• _Description of the task_
Repeat the listing below in full, keeping each word as given.

[[ Supplied data open ]]

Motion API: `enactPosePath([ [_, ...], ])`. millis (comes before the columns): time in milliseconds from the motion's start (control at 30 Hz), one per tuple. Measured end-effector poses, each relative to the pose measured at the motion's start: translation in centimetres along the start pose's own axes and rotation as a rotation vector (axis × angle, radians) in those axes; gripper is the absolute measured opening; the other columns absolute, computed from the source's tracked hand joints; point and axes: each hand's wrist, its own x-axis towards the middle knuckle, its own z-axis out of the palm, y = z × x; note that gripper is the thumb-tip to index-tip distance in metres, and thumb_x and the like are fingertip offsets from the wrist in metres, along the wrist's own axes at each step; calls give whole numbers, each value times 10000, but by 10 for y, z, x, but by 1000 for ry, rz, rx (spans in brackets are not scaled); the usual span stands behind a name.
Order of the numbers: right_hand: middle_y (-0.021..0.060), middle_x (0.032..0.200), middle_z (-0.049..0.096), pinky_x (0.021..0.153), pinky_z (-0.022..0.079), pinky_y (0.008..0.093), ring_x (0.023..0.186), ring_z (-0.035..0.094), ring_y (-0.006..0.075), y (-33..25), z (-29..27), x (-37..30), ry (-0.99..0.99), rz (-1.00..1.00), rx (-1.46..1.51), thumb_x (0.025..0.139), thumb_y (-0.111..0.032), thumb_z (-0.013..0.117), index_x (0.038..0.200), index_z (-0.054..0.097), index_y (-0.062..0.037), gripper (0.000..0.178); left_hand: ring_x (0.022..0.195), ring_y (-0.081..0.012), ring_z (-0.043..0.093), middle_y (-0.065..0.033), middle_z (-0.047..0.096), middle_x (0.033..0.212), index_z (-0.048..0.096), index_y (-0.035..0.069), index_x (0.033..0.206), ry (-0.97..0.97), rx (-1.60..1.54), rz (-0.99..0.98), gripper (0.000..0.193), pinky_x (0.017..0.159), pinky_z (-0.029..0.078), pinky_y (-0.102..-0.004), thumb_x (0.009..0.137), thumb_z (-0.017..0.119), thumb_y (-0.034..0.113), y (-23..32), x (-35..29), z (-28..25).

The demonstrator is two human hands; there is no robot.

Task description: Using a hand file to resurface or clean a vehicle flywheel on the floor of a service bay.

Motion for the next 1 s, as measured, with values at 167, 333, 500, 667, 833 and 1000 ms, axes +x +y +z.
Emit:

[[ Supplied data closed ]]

• _Output_
Motion API: `enactPosePath([ [_, ...], ])`. millis (comes before the columns): time in milliseconds from the motion's start (control at 30 Hz), one per tuple. Measured end-effector poses, each relative to the pose measured at the motion's start: translation in centimetres along the start pose's own axes and rotation as a rotation vector (axis × angle, radians) in those axes; gripper is the absolute measured opening; the other columns absolute, computed from the source's tracked hand joints; point and axes: each hand's wrist, its own x-axis towards the middle knuckle, its own z-axis out of the palm, y = z × x; note that gripper is the thumb-tip to index-tip distance in metres, and thumb_x and the like are fingertip offsets from the wrist in metres, along the wrist's own axes at each step; calls give whole numbers, each value times 10000, but by 10 for y, z, x, but by 1000 for ry, rz, rx (spans in brackets are not scaled); the usual span stands behind a name.
Order of the numbers: right_hand: middle_y (-0.021..0.060), middle_x (0.032..0.200), middle_z (-0.049..0.096), pinky_x (0.021..0.153), pinky_z (-0.022..0.079), pinky_y (0.008..0.093), ring_x (0.023..0.186), ring_z (-0.035..0.094), ring_y (-0.006..0.075), y (-33..25), z (-29..27), x (-37..30), ry (-0.99..0.99), rz (-1.00..1.00), rx (-1.46..1.51), thumb_x (0.025..0.139), thumb_y (-0.111..0.032), thumb_z (-0.013..0.117), index_x (0.038..0.200), index_z (-0.054..0.097), index_y (-0.062..0.037), gripper (0.000..0.178); left_hand: ring_x (0.022..0.195), ring_y (-0.081..0.012), ring_z (-0.043..0.093), middle_y (-0.065..0.033), middle_z (-0.047..0.096), middle_x (0.033..0.212), index_z (-0.048..0.096), index_y (-0.035..0.069), index_x (0.033..0.206), ry (-0.97..0.97), rx (-1.60..1.54), rz (-0.99..0.98), gripper (0.000..0.193), pinky_x (0.017..0.159), pinky_z (-0.029..0.078), pinky_y (-0.102..-0.004), thumb_x (0.009..0.137), thumb_z (-0.017..0.119), thumb_y (-0.034..0.113), y (-23..32), x (-35..29), z (-28..25).

The demonstrator is two human hands; there is no robot.

Task description: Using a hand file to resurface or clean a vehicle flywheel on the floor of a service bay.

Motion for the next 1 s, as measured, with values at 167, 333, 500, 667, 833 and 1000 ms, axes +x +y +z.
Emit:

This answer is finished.